[Math] How do we define the $L^p$ norm of a tempered distribution

distribution-theoryfunctional-analysis

I am finishing up a class on function theory and I am trying to reconcile
a few statements that I have seen.

Let us define $L^p(\mathbb R^n)$ to be the set of measurable functions $f$ so that
$\int_{\mathbb R^n} |f|^p dx < \infty$, with the norm $||f||_p = \Big(\int_{\mathbb R^n
} |f|^p dx\Big)^{1/p}$.

I have also seen it written that $L^p(\mathbb R^n)$ is the set of all tempered distributions
$f \in S'$ satisfying $ ||f||_p < \infty$. Here $S$ is the collection of rapidly decreasing complex valued functions on $\mathbb R^n$, and $S'$ is the space of continuous linear functionals on $S$ (tempered distributions).

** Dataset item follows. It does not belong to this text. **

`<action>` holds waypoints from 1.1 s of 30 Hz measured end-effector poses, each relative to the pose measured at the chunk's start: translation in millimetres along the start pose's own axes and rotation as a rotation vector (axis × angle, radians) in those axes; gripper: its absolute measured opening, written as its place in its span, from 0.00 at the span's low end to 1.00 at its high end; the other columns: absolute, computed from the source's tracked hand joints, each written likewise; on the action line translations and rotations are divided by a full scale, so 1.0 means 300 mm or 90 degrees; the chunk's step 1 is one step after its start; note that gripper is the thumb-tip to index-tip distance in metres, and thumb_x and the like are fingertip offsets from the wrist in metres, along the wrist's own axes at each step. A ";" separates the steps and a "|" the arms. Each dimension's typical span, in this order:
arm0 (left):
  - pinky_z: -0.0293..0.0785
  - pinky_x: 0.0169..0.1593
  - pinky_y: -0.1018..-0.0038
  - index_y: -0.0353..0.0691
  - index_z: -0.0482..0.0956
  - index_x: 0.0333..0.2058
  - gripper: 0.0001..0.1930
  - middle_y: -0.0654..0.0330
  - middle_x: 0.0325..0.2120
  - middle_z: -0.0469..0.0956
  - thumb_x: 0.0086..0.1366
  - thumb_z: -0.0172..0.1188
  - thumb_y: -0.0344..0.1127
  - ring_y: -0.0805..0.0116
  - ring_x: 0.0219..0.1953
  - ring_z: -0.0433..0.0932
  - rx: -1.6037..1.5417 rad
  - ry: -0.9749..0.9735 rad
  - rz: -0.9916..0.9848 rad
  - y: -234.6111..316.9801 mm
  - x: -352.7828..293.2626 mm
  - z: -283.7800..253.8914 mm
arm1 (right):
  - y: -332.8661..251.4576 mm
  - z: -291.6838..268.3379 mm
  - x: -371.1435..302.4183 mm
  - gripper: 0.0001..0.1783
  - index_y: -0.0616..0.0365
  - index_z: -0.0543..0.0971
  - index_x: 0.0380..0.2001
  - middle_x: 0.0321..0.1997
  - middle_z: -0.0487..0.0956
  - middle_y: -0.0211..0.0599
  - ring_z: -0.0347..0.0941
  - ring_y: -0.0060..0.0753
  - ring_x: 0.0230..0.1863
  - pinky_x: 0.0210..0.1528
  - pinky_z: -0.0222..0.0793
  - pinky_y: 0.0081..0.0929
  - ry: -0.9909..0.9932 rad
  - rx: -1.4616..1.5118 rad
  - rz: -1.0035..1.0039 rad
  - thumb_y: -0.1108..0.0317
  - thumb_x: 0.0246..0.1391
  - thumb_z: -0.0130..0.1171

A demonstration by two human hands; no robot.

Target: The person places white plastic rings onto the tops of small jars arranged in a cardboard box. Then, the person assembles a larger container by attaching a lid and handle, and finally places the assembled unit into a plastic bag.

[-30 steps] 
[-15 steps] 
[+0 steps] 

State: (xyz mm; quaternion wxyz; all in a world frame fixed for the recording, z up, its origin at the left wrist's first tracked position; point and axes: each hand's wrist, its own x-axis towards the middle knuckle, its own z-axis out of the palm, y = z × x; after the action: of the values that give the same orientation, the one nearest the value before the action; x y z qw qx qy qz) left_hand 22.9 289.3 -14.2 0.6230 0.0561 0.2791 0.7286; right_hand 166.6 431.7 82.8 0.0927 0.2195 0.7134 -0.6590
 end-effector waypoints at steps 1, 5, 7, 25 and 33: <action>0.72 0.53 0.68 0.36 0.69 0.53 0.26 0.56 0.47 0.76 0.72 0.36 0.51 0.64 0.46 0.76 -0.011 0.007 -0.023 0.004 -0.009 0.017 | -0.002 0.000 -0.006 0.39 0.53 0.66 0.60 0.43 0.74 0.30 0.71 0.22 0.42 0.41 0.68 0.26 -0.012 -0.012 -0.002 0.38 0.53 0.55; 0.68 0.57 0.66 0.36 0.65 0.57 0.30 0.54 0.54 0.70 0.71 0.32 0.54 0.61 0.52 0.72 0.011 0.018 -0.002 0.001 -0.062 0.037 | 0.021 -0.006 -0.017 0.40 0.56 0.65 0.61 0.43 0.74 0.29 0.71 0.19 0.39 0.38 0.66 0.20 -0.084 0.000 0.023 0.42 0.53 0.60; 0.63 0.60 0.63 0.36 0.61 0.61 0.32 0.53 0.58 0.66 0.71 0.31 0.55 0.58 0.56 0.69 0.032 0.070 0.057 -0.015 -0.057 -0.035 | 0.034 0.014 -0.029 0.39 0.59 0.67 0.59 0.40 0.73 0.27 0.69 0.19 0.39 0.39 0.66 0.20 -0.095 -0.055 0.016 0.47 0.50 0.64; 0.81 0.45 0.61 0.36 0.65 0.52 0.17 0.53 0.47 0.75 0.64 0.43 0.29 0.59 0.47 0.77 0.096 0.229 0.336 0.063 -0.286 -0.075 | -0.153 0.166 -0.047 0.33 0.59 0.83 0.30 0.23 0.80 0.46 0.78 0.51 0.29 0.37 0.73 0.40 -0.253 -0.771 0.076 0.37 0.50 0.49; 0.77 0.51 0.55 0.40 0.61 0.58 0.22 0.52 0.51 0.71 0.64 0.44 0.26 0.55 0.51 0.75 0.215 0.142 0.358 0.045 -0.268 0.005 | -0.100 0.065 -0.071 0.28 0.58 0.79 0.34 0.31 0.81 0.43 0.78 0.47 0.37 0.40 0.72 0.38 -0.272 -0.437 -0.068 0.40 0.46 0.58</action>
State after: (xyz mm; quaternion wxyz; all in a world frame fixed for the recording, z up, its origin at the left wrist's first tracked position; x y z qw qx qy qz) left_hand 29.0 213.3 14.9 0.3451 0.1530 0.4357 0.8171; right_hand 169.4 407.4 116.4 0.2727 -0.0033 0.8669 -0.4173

I would like to show that these two definitions "are the same". However, I am at a disadvantage, since I don't even see how to define the $||\cdot||_p$ norm on
the space of tempered distributions.

Thus, how do we define the $L_p$ norm of a tempered distribution?

Best Answer

Distributions act on the space $\mathcal{D}$ of test functions (infinitely differentiable with compact support). For all $p$ it holds that $\mathcal{D}\subset L^p$ and hence, it makes sense to take the $p$-norm test functions for any $p$. Now take some $p$ and its conjugate $q$ (i.e. $p+q=pq$). For any distribution $T$ we can define $$ \|T\|_p = \sup\{ T(\phi)\ :\ \|\phi\|_q\leq 1\} $$ which may or may not be finite.

Note that this produces the $p$ norm of a function $f$ when applied to the distribution induced by $f$.